Tertiary Care Cancer Center project shelved

The much anticipated Tertiary Care Cancer Center (TCCC) has been shelved, while many other projects that promised early diagnosis and treatment for cancers have also fallen back in Kashmir, pushing patients into the last throes of the disease before a medical intervention is made possible.

Two years ago, in February 2019, Atomic Energy Regulatory Board (AERB) approved the site and plan for TCCC at Kupwara. Replying to a question by Greater Kashmir, AERB had said that the site and layout approval had been issued for telecobalt installation at TCCC Kupwara in January 2018. Approval from the regulatory board is considered the most daunting of tasks given the sensitive nature of the cancer treatment equipment that was planned to be installed at the Center. This milestone achieved, the progress of this TCCC halted completely.

   

The union health ministry had announced three TCCCs for J&K in 2013, each with Rs 45 crore funding and aimed to strengthen the tertiary care cancer facilities here.
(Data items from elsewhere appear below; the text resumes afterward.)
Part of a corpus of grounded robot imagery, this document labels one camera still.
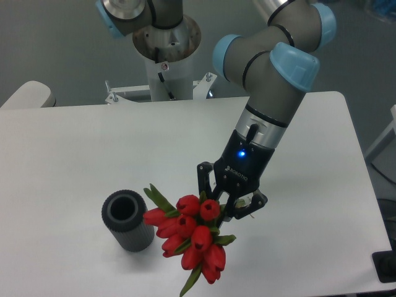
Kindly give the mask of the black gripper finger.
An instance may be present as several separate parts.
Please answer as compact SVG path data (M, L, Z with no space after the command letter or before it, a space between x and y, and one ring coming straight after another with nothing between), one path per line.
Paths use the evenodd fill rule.
M240 220L263 208L267 202L267 196L257 189L252 193L250 198L246 196L236 199L236 202L231 208L230 217Z
M208 199L218 200L218 193L210 185L210 173L213 173L213 163L204 161L197 165L197 182L199 194L205 192Z

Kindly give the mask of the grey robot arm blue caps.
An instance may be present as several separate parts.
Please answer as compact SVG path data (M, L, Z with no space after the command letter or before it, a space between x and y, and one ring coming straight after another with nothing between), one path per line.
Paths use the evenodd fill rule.
M145 58L153 101L193 97L190 57L200 45L197 24L181 1L97 1L112 35L131 35ZM214 69L249 94L238 123L214 163L197 167L199 191L228 194L221 221L243 218L267 203L259 180L319 71L312 53L337 31L332 10L307 1L256 1L266 28L251 37L227 35L215 45Z

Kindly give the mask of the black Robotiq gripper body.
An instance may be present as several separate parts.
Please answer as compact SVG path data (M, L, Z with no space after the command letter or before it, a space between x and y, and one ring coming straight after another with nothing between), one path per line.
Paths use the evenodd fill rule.
M249 129L246 137L233 131L220 159L214 163L214 191L218 193L218 198L223 192L229 195L226 215L231 214L237 198L250 198L259 189L260 177L275 151L255 144L253 139L256 134L257 129Z
However, a Ministry of Health and Family Welfare announcement made in February 2021 clearly states that currently, no TCCC is approved for J&K, out of the 20 announced for various states.

Not just the TCCC, in 2017, GoI had started three Cancer Day Care Centers, one each in Kupwara, Leh and Kargil. At these centers, a patient could get chemotherapy drugs up to Rs 1 lakh free of cost. These centers also helped the patient have chemotherapy nearer to home and avoid queuing up at over-burdened SKIMS Soura. However, this initiative also fizzled out in 2018. A senior doctor who had helped many patients avail the service said it was “a huge jolt” to cancer treatment in Kashmir.

“Imagine a poor man getting his chemo drugs free of cost. What could have been better than this, given how cancers ruin the financial health of families,” he said.

Financial Commissioner Health and Medical Education, Atal Dulloo said the TCCC’s could not be taken forward and that State Cancer Institute, coming up at SKIMS Soura was going to address the various requirements that cancer care in Kashmir demands. “We are also augmenting other medical colleges and helping them set up Oncology services,” he said.

The terrain and geographical constraints in Kashmir make it difficult for people to move out to other states for treatment and diagnosis. In 2019, 18267 new patients of cancer were registered in J&K as per MoHFW. As per SKIMS Soura’s Radiation Oncology expert, Dr Maqbool Lone, who recently retired from service, cancer incidence in Kashmir was rising and was over 75 cases per 100,000 people. The head of Radiation Oncology department at GMC Srinagar, Dr Sanaullah Kuchay said most cancers in Kashmir are diagnosed “very late” often in stages where complete treatment is not possible.